● **PROBLEM TO WORK ON**: Return only the lines of the listing below that run from the line with "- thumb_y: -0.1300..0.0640" through the line with "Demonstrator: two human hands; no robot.", both ends included, exactly as written.

● **MATERIAL SUPPLIED**:
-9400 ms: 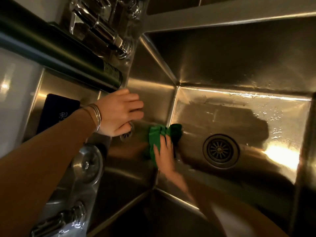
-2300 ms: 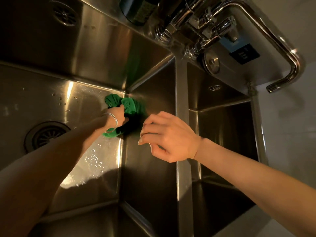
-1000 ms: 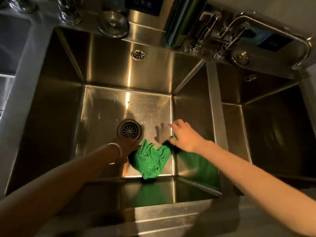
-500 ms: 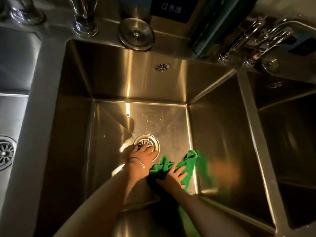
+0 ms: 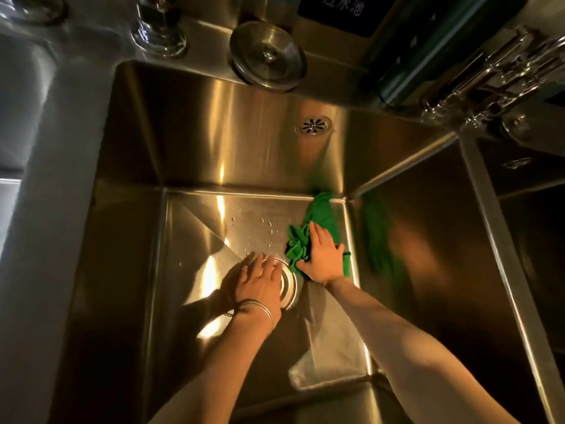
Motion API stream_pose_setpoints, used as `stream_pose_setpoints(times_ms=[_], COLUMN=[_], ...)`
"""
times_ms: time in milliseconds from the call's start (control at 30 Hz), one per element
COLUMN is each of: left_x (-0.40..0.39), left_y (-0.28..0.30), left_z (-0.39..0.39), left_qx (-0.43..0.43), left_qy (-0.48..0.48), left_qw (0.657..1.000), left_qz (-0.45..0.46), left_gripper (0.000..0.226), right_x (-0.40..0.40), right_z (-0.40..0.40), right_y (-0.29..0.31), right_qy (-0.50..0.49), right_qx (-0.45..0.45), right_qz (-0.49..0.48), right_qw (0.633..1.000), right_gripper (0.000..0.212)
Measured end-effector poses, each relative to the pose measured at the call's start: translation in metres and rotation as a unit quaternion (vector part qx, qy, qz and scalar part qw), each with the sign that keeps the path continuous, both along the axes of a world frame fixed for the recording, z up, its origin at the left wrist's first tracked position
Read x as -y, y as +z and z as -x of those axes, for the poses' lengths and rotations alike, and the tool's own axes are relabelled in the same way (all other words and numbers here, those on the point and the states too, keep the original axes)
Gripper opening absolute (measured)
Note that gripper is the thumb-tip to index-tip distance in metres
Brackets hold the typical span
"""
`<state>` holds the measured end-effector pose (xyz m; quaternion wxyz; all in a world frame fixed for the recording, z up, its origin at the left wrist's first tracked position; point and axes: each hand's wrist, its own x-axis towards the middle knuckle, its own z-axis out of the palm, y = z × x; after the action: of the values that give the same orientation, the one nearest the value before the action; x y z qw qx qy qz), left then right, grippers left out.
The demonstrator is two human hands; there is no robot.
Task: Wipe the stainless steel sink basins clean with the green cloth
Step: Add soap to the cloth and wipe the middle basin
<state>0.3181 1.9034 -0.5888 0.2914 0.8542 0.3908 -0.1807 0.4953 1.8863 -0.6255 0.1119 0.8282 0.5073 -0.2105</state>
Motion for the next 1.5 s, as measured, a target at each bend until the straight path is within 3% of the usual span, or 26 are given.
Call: stream_pose_setpoints(times_ms=[100, 167, 300, 367, 533, 667, 733, 867, 933, 1000, 1133, 1267, 1333, 1433, 1500], left_x=[0.003, 0.004, -0.005, -0.009, -0.011, -0.002, 0.003, 0.004, 0.003, 0.004, 0.015, 0.025, 0.013, -0.009, -0.017], left_y=[-0.002, -0.003, -0.008, -0.014, -0.019, -0.019, -0.014, -0.005, -0.001, -0.001, -0.016, 0.002, 0.002, -0.001, -0.002], left_z=[0.006, 0.010, 0.021, 0.025, 0.040, 0.046, 0.046, 0.042, 0.038, 0.039, 0.047, 0.042, 0.031, 0.003, -0.017], left_qx=[-0.007, -0.017, -0.020, -0.028, -0.015, -0.054, -0.058, -0.045, -0.035, -0.028, -0.028, 0.072, 0.072, 0.001, 0.000], left_qy=[0.018, 0.015, 0.021, 0.029, 0.114, 0.163, 0.180, 0.192, 0.206, 0.231, 0.281, 0.441, 0.407, 0.318, 0.305], left_qw=[1.000, 1.000, 0.999, 0.996, 0.992, 0.982, 0.979, 0.976, 0.973, 0.967, 0.954, 0.890, 0.904, 0.941, 0.944], left_qz=[0.013, 0.008, -0.044, -0.077, -0.055, -0.082, -0.074, -0.091, -0.095, -0.106, -0.105, -0.087, -0.106, -0.116, -0.126], left_gripper=[0.072, 0.073, 0.070, 0.066, 0.063, 0.056, 0.056, 0.058, 0.059, 0.061, 0.059, 0.056, 0.062, 0.075, 0.077], right_x=[0.051, 0.073, 0.037, 0.001, -0.060, -0.051, -0.037, -0.037, -0.054, -0.069, -0.080, -0.087, -0.086, -0.079, -0.073], right_z=[-0.008, -0.022, -0.025, -0.019, 0.018, 0.012, -0.008, -0.013, 0.007, 0.036, 0.084, 0.066, 0.039, -0.005, -0.028], right_y=[0.007, 0.010, 0.003, -0.001, -0.011, -0.009, -0.006, -0.008, -0.011, -0.015, -0.019, 0.015, 0.049, 0.112, 0.145], right_qy=[0.105, 0.106, -0.112, -0.158, 0.056, 0.237, 0.254, 0.114, 0.097, 0.156, 0.311, 0.373, 0.414, 0.477, 0.510], right_qx=[-0.061, -0.062, -0.037, -0.053, -0.073, -0.087, -0.053, -0.033, -0.048, -0.086, -0.131, -0.138, -0.110, -0.083, -0.090], right_qz=[0.004, 0.006, -0.009, -0.047, -0.068, -0.053, -0.053, -0.037, -0.065, -0.106, -0.043, 0.032, 0.044, 0.022, 0.034], right_qw=[0.993, 0.992, 0.993, 0.985, 0.993, 0.966, 0.964, 0.992, 0.992, 0.978, 0.940, 0.917, 0.903, 0.875, 0.855], right_gripper=[0.102, 0.107, 0.109, 0.102, 0.097, 0.101, 0.105, 0.109, 0.105, 0.098, 0.097, 0.097, 0.094, 0.082, 0.078])
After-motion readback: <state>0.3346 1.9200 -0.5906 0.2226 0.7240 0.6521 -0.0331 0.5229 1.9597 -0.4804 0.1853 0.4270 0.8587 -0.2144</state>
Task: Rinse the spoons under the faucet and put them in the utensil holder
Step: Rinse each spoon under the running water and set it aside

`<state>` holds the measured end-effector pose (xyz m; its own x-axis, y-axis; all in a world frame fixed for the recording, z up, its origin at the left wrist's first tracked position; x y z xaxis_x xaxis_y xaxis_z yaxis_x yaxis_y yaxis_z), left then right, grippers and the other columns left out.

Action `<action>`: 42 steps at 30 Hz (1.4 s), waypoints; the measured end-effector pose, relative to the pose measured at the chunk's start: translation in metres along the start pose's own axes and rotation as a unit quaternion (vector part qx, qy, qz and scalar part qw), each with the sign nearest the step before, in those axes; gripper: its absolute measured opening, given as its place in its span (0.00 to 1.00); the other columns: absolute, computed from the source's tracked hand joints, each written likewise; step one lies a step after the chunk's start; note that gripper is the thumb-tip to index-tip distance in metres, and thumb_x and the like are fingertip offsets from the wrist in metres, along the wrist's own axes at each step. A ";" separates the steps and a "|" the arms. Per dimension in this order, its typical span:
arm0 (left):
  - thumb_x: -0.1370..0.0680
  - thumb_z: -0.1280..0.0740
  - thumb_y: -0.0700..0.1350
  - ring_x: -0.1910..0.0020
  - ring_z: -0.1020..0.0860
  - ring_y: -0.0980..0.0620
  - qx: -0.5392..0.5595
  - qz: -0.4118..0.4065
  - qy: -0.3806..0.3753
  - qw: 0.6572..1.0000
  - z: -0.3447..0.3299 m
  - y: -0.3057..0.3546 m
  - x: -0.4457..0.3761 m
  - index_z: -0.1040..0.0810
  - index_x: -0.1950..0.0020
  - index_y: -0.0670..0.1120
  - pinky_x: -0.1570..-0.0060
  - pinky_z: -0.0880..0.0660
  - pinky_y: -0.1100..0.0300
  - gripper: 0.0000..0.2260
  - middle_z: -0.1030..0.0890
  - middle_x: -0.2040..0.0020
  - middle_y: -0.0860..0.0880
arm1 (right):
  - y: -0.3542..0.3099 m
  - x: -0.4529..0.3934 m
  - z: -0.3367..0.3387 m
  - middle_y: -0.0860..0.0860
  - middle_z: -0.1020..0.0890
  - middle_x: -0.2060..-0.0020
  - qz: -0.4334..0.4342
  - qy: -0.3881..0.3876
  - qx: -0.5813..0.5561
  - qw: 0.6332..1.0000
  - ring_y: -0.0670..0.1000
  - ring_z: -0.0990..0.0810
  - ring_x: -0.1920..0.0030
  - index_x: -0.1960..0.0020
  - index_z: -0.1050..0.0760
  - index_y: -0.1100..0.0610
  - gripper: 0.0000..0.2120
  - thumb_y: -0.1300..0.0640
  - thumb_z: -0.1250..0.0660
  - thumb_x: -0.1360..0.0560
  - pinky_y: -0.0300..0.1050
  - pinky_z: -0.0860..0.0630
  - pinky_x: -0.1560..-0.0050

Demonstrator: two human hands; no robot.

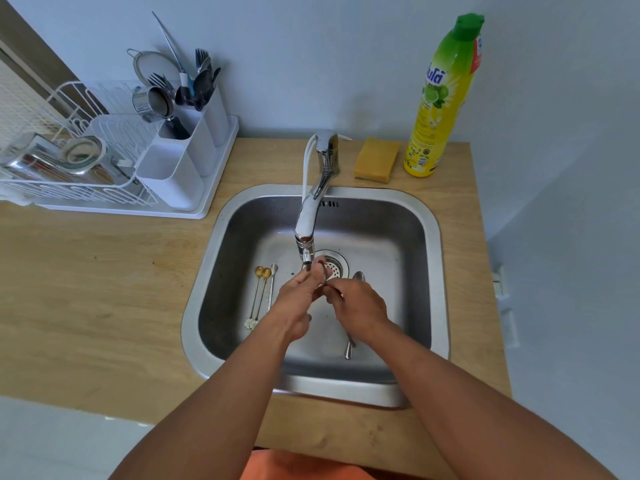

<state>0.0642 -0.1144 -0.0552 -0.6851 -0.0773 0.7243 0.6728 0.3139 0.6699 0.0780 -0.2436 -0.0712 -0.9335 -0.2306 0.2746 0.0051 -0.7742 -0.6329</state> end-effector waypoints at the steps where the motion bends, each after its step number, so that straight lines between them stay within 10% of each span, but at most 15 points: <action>1: 0.30 0.24 0.62 0.42 0.19 0.56 0.003 0.015 -0.006 1.000 0.003 0.002 0.000 0.13 0.45 0.58 0.28 0.51 0.34 0.16 0.13 0.46 0.59 | 0.000 0.000 -0.001 0.44 0.14 0.52 0.003 -0.011 -0.009 1.000 0.53 0.18 0.52 0.48 0.20 0.47 0.12 0.45 0.41 0.16 0.49 0.21 0.53; 13: 0.20 0.35 0.63 0.47 0.19 0.54 0.065 0.078 0.050 0.994 0.007 0.001 -0.006 0.14 0.56 0.50 0.27 0.47 0.38 0.20 0.14 0.60 0.54 | -0.002 0.011 -0.009 0.42 0.15 0.55 -0.014 -0.010 -0.066 0.998 0.49 0.18 0.53 0.50 0.20 0.47 0.10 0.46 0.39 0.17 0.52 0.19 0.51; 17: 0.19 0.31 0.52 0.62 0.17 0.58 0.008 -0.010 0.072 0.997 0.007 -0.002 -0.001 0.16 0.55 0.48 0.53 0.32 0.57 0.11 0.15 0.62 0.51 | -0.005 0.007 -0.004 0.40 0.14 0.55 -0.020 -0.014 -0.089 0.996 0.48 0.17 0.51 0.47 0.19 0.45 0.11 0.45 0.39 0.17 0.50 0.19 0.51; 21: 0.25 0.22 0.45 0.65 0.19 0.57 -0.056 -0.086 0.096 0.990 0.009 0.000 0.000 0.15 0.53 0.45 0.60 0.23 0.63 0.06 0.15 0.65 0.52 | -0.007 0.009 -0.007 0.41 0.14 0.54 -0.016 -0.025 -0.074 0.997 0.48 0.17 0.51 0.47 0.19 0.43 0.11 0.44 0.40 0.17 0.49 0.19 0.51; 26: 0.27 0.21 0.52 0.76 0.24 0.59 -0.065 -0.090 0.154 0.982 0.004 0.012 0.001 0.18 0.63 0.45 0.76 0.27 0.69 0.13 0.20 0.73 0.53 | -0.012 0.012 -0.011 0.40 0.14 0.54 -0.010 -0.015 -0.070 0.997 0.48 0.17 0.52 0.47 0.19 0.42 0.10 0.48 0.40 0.17 0.49 0.20 0.52; 34: 0.16 0.34 0.51 0.59 0.16 0.57 -0.042 -0.024 0.132 0.990 0.010 0.011 -0.004 0.17 0.55 0.47 0.44 0.33 0.52 0.13 0.14 0.65 0.53 | -0.011 0.007 -0.003 0.41 0.14 0.57 -0.024 -0.008 -0.107 0.994 0.48 0.17 0.53 0.48 0.18 0.45 0.10 0.47 0.38 0.17 0.51 0.19 0.51; 42: 0.29 0.22 0.60 0.61 0.18 0.56 -0.017 -0.028 0.123 0.992 0.006 0.003 -0.001 0.16 0.60 0.50 0.55 0.31 0.55 0.14 0.14 0.62 0.54 | -0.008 0.010 -0.005 0.39 0.14 0.55 -0.016 -0.026 -0.124 0.992 0.46 0.16 0.50 0.43 0.18 0.41 0.11 0.43 0.39 0.16 0.49 0.19 0.49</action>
<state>0.0651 -0.1081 -0.0546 -0.6361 -0.3238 0.7004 0.6472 0.2704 0.7128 0.0671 -0.2364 -0.0669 -0.9119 -0.2432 0.3308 -0.1192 -0.6141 -0.7802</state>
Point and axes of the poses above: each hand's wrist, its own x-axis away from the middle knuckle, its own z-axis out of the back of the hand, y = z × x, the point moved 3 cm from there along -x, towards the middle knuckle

● **RESULT FOR THIS EXERCISE**:
  - thumb_y: -0.1300..0.0640
  - thumb_z: -0.1250..0.0660
  - thumb_x: -0.1360..0.0560
  - pinky_y: -0.0300..0.1050
  - pinky_z: -0.0860..0.0630
  - pinky_x: -0.1560..-0.0050

Demonstrator: two human hands; no robot.

The output above is complete as it stands.